What is the right approach here?  The company is obviously in dire straights.  In order to survive it must protect its base business and keep quality employees.  The reward and recognition program should help with that.  However, those that were laid off won't get severance.  Who should get the money?

Oh, and let me throw in a little problem with the CEO's use of the company plan to go to his home town almost weekly.  Yeah, that's right, private jets in the news again!
  From the article on Report on Business:

"Flight records show the jet made 204 trips in the past year, suggesting
that one in five flights ferried Mr. Zafirovski or members of his
family to the Chicago-area home, at an estimated cost of $5,000 or more
for each one-way ride."

Oh… and it cost Nortel about $10 million to settle with Motorola when Mr.
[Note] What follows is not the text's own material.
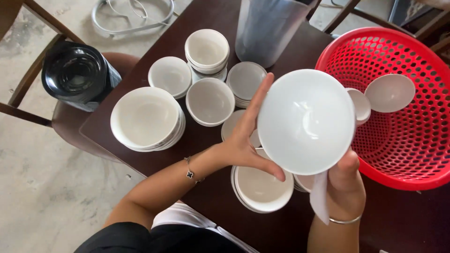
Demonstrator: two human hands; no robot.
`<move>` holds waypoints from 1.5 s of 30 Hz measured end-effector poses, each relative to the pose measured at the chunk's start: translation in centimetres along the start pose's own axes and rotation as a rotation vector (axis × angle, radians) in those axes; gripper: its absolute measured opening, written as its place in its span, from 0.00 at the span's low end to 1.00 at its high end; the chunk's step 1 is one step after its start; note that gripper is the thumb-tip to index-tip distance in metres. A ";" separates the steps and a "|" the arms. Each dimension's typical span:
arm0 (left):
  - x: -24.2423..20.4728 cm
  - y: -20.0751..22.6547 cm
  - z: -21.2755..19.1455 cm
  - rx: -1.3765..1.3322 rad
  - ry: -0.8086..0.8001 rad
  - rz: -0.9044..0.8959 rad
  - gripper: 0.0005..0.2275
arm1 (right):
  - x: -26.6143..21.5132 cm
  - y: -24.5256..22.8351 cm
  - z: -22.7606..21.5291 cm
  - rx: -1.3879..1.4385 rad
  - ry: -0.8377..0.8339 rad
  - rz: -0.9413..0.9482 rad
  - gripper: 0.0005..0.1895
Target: Wipe bowls with a dry cloth and stack them.
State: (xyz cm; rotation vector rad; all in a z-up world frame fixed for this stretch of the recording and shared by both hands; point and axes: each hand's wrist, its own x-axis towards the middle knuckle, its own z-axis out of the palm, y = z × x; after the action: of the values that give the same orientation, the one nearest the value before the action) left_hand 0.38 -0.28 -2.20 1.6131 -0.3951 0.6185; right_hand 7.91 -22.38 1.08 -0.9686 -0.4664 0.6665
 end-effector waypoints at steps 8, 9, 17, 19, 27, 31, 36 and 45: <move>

Zafirovski came on board at Nortel.

Let's do some math…

The reward program according to the article costs about $450,000 per year.

My calculations on the severance (which I'm sure are low) is roughly 1,300 people at say, $1,500 per week salary times 12 weeks severance (read the article – 30 year veterans get up to 65 weeks as severance) equals…$24,000,000 (roughly.)

As far as the flights go…50 Flights at $5,000 a pop ($10,000 for a round-trip) is $500,000 total.

Add the $10 million for getting the CEO on board.

So…

  • Employee program – $450,000
  • Severance Liability – $24,000,000
  • Stupidity – $10,500,000

Hmmm… what to do, what to do.

What Would Incentive Intelligence Do?

First of the decision has to be made – should we save Nortel? 

If no…

  • Shut down all programs (and the jet)
  • Say you're sorry to all employees as you nestle into your reserved spot in hell
  • Fire the CEO

If yes…

  • Keep the programs
  • Shut down the personal use on the jet and make someone outside the CEO's influence circle review all usage (I do believe it will save money for the executives flying around to meet and hand-hold customers)
  • Fire the CEO

In the end, if we want Nortel to continue to stay in business – keeping the employee base you have is probably the number one priority – even over the CEO. 

I don't think he'll see it that way but based on the limited evidence I've seen, he and Blogo have spent a lot of time together – and have their delusions to keep them company.